Repeat the whole listing exactly.
SUPPLIED INFORMATION below:
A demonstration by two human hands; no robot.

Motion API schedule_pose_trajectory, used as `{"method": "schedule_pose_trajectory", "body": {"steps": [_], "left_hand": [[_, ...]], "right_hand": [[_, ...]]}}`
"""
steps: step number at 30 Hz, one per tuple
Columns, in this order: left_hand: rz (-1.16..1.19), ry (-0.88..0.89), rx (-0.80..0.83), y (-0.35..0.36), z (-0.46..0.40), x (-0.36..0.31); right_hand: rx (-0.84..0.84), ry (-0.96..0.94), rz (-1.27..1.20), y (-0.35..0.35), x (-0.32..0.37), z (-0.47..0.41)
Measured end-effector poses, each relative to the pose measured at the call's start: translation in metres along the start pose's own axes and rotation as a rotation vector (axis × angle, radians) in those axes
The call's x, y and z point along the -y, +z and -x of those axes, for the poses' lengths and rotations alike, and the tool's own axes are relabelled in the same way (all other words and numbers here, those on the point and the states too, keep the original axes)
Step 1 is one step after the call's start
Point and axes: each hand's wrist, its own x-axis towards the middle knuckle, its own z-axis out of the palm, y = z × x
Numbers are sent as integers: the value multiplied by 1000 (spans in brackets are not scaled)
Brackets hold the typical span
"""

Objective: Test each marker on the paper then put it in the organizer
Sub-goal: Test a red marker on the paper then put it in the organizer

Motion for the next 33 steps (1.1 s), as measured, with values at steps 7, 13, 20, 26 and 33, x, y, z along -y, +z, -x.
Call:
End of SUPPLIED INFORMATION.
> _COMPLETED TASK_:
A demonstration by two human hands; no robot.

Motion API schedule_pose_trajectory, used as `{"method": "schedule_pose_trajectory", "body": {"steps": [_], "left_hand": [[_, ...]], "right_hand": [[_, ...]]}}`
"""
steps: step number at 30 Hz, one per tuple
Columns, in this order: left_hand: rz (-1.16..1.19), ry (-0.88..0.89), rx (-0.80..0.83), y (-0.35..0.36), z (-0.46..0.40), x (-0.36..0.31); right_hand: rx (-0.84..0.84), ry (-0.96..0.94), rz (-1.27..1.20), y (-0.35..0.35), x (-0.32..0.37), z (-0.47..0.41)
Measured end-effector poses, each relative to the pose measured at the call's start: translation in metres along the start pose's own axes and rotation as a rotation vector (axis × angle, radians) in those axes
The call's x, y and z point along the -y, +z and -x of those axes, for the poses' lengths and rotations alike, and the tool's own axes are relabelled in the same way (all other words and numbers here, those on the point and the states too, keep the original axes)
Step 1 is one step after the call's start
Point and axes: each hand's wrist, its own x-axis towards the middle knuckle, its own z-axis out of the palm, y = z × x
Numbers are sent as integers: the value multiplied by 1000 (spans in brackets are not scaled)
Brackets hold the typical span
"""

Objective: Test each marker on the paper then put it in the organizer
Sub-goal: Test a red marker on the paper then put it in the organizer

Motion for the next 33 steps (1.1 s), as measured, with values at steps 7, 13, 20, 26 and 33, x, y, z along -y, +z, -x.
Call:

That is the entire output.